I was wondering whether you created an original netlaudos.conf yourself at some point (without the HTTPS directives). If so, did you also add some kind of Include directive to another configuration file to tell Apache to read your netlaudos.conf?
My HTTPD work as reverse proxy protecting an application server running Tomcat. So, to easy management I created some conf files in the conf.d folder with the proxy entries, something like:
In my httpd.conf there’s a “Include conf.d/*conf” that read conf files. When I run the certbot script, after choose what domain to apply the certificate, it creates a netlaudos-le-ssl.conf file.
Do you think that I have to paste the content of that file to httpd.conf to make a test?
sites-available comes from Debian based systems. Usually Red Hat based systems use conf.d. Most other distros have different conventions than both of those. Certbot should do a reasonable job of properly detecting the layout to use.
We should be able to see if the file is being parsed by Apache as well as possibly debug the entire problem by seeing the output of:
sudo apachectl -t -D DUMP_VHOSTS
This should print the parsed virtual host configuration to the terminal.
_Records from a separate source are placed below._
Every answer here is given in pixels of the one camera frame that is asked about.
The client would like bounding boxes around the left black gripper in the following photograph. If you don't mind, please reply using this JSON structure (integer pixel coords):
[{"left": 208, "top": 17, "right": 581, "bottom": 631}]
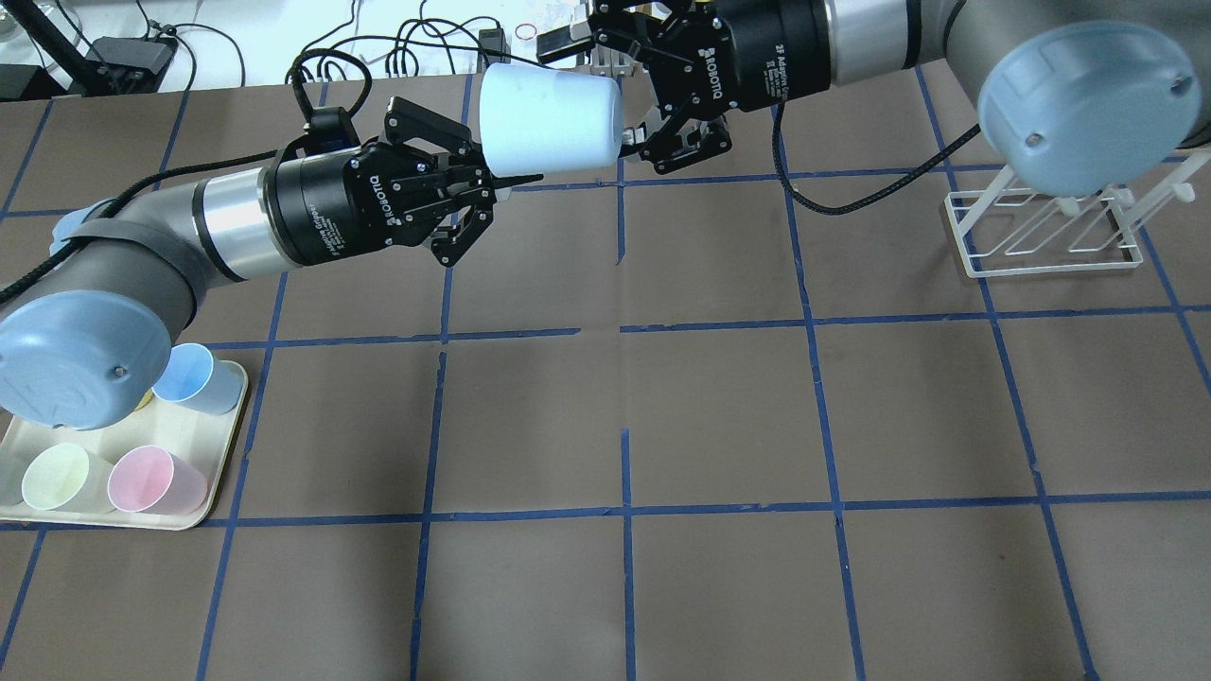
[{"left": 262, "top": 96, "right": 544, "bottom": 268}]

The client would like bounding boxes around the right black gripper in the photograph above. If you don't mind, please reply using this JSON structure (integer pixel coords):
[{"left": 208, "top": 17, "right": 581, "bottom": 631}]
[{"left": 535, "top": 1, "right": 832, "bottom": 174}]

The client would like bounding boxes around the light blue plastic cup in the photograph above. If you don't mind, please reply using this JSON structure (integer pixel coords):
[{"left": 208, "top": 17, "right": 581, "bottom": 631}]
[{"left": 480, "top": 63, "right": 624, "bottom": 177}]

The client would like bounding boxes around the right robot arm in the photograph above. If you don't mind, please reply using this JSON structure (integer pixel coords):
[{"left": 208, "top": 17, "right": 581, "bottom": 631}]
[{"left": 536, "top": 1, "right": 1210, "bottom": 198}]

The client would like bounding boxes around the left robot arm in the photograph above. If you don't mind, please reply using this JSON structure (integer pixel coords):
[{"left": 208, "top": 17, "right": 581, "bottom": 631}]
[{"left": 1, "top": 96, "right": 543, "bottom": 430}]

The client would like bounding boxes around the yellow plastic cup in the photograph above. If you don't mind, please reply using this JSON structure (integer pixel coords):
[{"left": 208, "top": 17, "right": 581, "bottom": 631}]
[{"left": 134, "top": 391, "right": 155, "bottom": 412}]

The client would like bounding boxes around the pink plastic cup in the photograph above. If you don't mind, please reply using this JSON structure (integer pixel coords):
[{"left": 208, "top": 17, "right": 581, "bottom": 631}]
[{"left": 108, "top": 445, "right": 210, "bottom": 515}]

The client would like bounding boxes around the pale green plastic cup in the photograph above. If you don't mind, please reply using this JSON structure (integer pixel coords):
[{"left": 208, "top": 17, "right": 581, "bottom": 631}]
[{"left": 21, "top": 443, "right": 115, "bottom": 514}]

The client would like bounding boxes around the cream plastic tray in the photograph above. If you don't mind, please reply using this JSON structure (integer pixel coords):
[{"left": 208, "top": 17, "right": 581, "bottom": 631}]
[{"left": 1, "top": 397, "right": 243, "bottom": 531}]

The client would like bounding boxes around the black monitor stand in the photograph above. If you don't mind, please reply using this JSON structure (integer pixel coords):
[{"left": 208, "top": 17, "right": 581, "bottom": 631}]
[{"left": 2, "top": 1, "right": 179, "bottom": 96}]

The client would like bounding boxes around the white wire cup rack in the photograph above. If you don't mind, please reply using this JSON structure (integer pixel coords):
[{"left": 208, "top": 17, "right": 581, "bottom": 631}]
[{"left": 942, "top": 150, "right": 1209, "bottom": 279}]

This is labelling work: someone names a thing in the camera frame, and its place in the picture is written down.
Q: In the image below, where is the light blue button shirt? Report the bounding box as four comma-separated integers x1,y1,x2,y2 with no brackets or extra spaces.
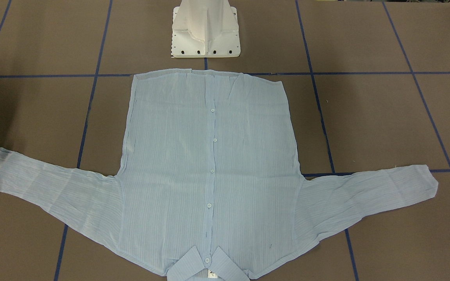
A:
0,69,438,281

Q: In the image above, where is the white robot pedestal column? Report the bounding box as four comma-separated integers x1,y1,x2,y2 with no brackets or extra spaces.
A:
170,0,241,58

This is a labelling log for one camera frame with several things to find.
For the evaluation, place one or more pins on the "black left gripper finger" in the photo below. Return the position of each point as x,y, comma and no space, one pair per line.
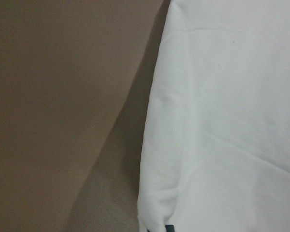
170,228

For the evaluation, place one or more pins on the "white long-sleeve printed shirt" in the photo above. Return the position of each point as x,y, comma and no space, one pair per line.
216,144

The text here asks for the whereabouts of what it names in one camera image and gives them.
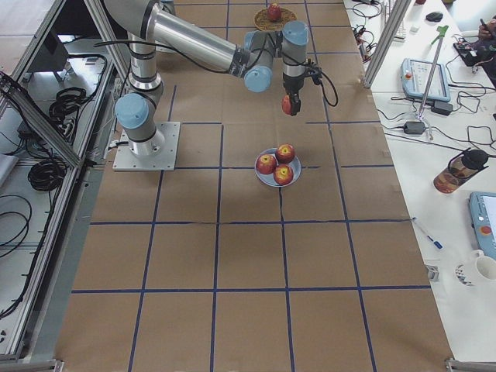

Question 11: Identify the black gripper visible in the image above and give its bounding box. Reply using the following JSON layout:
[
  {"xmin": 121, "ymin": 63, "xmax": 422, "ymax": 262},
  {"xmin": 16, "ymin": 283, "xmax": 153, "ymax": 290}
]
[{"xmin": 283, "ymin": 58, "xmax": 322, "ymax": 115}]

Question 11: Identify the yellow red apple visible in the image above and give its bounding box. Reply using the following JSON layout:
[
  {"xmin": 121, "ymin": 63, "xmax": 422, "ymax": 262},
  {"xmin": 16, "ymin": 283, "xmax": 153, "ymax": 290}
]
[{"xmin": 281, "ymin": 95, "xmax": 292, "ymax": 115}]

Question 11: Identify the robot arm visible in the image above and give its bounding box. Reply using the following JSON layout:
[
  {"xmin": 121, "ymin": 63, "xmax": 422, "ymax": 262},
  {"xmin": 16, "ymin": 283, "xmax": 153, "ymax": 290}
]
[{"xmin": 105, "ymin": 1, "xmax": 322, "ymax": 115}]

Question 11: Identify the red apple on plate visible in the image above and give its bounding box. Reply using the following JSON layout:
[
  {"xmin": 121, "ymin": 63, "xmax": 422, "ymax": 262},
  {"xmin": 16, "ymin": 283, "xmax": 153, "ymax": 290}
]
[
  {"xmin": 255, "ymin": 153, "xmax": 277, "ymax": 175},
  {"xmin": 273, "ymin": 164, "xmax": 294, "ymax": 186},
  {"xmin": 275, "ymin": 143, "xmax": 295, "ymax": 164}
]

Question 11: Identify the woven wicker basket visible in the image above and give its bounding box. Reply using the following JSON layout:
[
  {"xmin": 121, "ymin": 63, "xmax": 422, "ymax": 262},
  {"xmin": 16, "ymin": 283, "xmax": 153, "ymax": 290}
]
[{"xmin": 254, "ymin": 8, "xmax": 297, "ymax": 31}]

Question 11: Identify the dark red apple in basket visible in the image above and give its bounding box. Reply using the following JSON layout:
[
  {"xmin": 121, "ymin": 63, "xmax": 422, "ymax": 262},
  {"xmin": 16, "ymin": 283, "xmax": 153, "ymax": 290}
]
[{"xmin": 266, "ymin": 2, "xmax": 282, "ymax": 22}]

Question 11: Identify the light blue plate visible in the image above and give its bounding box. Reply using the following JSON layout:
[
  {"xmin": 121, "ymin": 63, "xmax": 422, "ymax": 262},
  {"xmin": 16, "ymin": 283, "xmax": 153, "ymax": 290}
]
[{"xmin": 254, "ymin": 147, "xmax": 302, "ymax": 187}]

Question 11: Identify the teach pendant tablet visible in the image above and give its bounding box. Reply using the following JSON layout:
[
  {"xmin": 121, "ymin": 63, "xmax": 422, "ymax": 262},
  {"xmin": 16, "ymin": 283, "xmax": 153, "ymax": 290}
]
[
  {"xmin": 469, "ymin": 192, "xmax": 496, "ymax": 259},
  {"xmin": 401, "ymin": 58, "xmax": 451, "ymax": 102}
]

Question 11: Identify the blue white pen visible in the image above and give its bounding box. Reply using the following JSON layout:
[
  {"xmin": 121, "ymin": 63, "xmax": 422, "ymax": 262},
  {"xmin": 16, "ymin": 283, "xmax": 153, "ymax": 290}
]
[{"xmin": 412, "ymin": 217, "xmax": 443, "ymax": 250}]

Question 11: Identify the white mug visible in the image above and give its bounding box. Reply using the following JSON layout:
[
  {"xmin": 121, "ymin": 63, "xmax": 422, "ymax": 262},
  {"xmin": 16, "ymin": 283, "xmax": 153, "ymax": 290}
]
[{"xmin": 454, "ymin": 250, "xmax": 495, "ymax": 287}]

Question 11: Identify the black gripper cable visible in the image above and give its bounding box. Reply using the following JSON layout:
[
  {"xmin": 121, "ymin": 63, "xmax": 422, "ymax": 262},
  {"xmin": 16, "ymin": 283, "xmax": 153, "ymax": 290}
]
[{"xmin": 308, "ymin": 65, "xmax": 339, "ymax": 107}]

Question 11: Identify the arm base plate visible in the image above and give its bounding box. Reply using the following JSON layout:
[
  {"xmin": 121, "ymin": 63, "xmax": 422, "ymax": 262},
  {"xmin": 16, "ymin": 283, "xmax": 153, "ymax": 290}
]
[{"xmin": 113, "ymin": 122, "xmax": 181, "ymax": 171}]

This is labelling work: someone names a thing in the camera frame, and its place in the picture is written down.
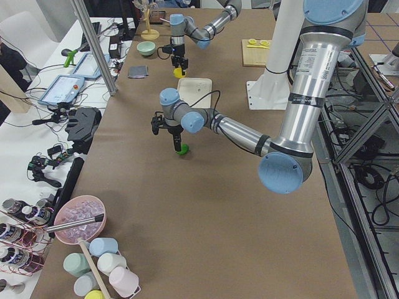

wildcard NameVirtualHosts and _default_ servers:
*:443 is a NameVirtualHost
default server 127.0.0.1 (/etc/httpd/conf.d/ssl.conf:74)
port 443 namevhost 127.0.0.1 (/etc/httpd/conf.d/ssl.conf:74)
*:80 is a NameVirtualHost
default server app.netpacs.com.br (/etc/httpd/conf.d/app.conf:1)
port 80 namevhost app.netpacs.com.br (/etc/httpd/conf.d/app.conf:1)
port 80 namevhost netlaudos.netpacs.com.br (/etc/httpd/conf.d/netlaudos.conf:1)
port 80 namevhost servimagem.netpacs.com.br (/etc/httpd/conf/httpd.conf:1011)
Syntax OK
For some reason, the conf files doesn’t work. When I past the content of the conf files to /etc/httpd/conf/httpd.conf and restart the httpd daemon, the Let’s Encrypt certification works.